The hardness of materials is determined by the strength of the chemical bonds that are formed between the electrons of the neighbouring atoms. For example, the bonds in diamond are very strong, so it is one of the hardest materials known. The bonding is rooted in the laws of quantum mechanics, and the complex compounds that are of most interest in forefront research today are known as ‘quantum materials.’ In many quantum materials, layers of strongly bonded atoms separate layers in which current can flow due to a small subset of the electrons in the material. An intuitive picture is that the strongly bonded layers determine the hardness, giving the current-carrying electrons a rigid atomic background, called a lattice, in which to flow.
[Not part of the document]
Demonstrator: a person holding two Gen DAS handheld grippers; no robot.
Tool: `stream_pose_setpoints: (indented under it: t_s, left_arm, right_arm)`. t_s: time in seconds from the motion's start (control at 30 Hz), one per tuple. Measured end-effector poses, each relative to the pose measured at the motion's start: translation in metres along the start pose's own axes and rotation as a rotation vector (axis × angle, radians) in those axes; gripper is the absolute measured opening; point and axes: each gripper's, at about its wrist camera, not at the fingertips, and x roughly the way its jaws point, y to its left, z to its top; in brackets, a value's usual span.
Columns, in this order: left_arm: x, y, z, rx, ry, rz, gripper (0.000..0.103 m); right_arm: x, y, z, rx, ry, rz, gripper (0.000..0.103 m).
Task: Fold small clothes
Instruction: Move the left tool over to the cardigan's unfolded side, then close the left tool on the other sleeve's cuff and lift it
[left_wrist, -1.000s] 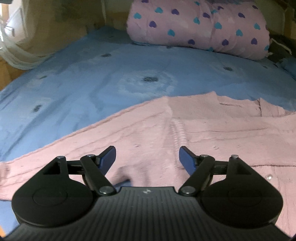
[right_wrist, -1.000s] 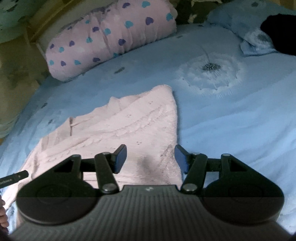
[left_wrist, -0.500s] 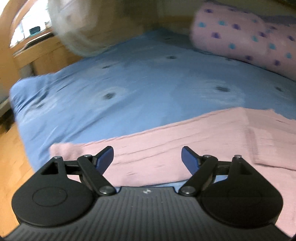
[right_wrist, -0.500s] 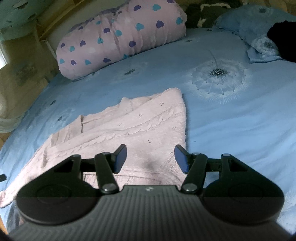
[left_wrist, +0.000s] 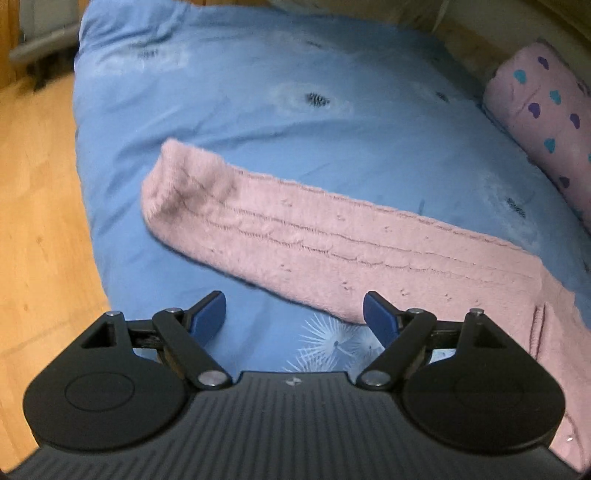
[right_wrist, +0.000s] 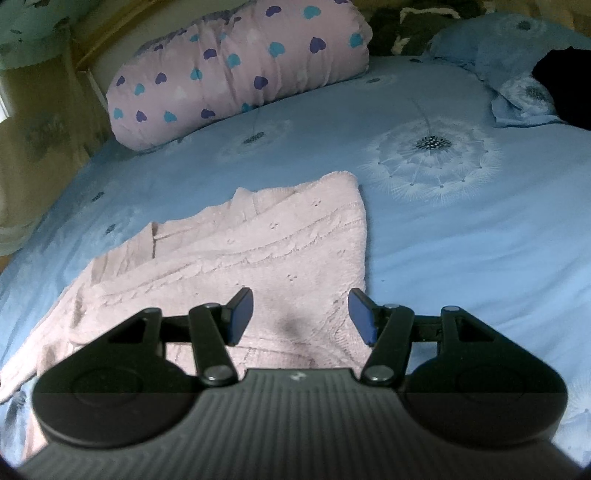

The flowing electrons and the lattice know about each other, and if the lattice changes for some reason there will be effects on the current patterns. If the flowing electrons interact strongly with each other, they can spontaneously change current patterns, but if that happens, the effect on the lattice is usually very weak. Indeed, because the lattice bonding is usually so strong, the lattice is often thought of as dominating the current-carrying electrons, and even a very weak change of the lattice is often proposed to be the driver of the current pattern change.
In newly published work, a team from our Institute has uncovered clear proof of a case in which a tiny fraction of the current-carrying electrons can dominate all the others and make the lattice much softer. After the experiment was performed in-house, we collaborated with colleagues from Germany, Japan, Korea and the United States to understand the surprising result. An explicit model constructed by the groups of Joerg Schmalian and Markus Garst at the Karlsruhe Institute of Technology was crucial to unravelling the detective story, as were results from complementary experiments published in 2022. The work gives a new perspective on a decades-old problem, and will, we hope, be influential for future research.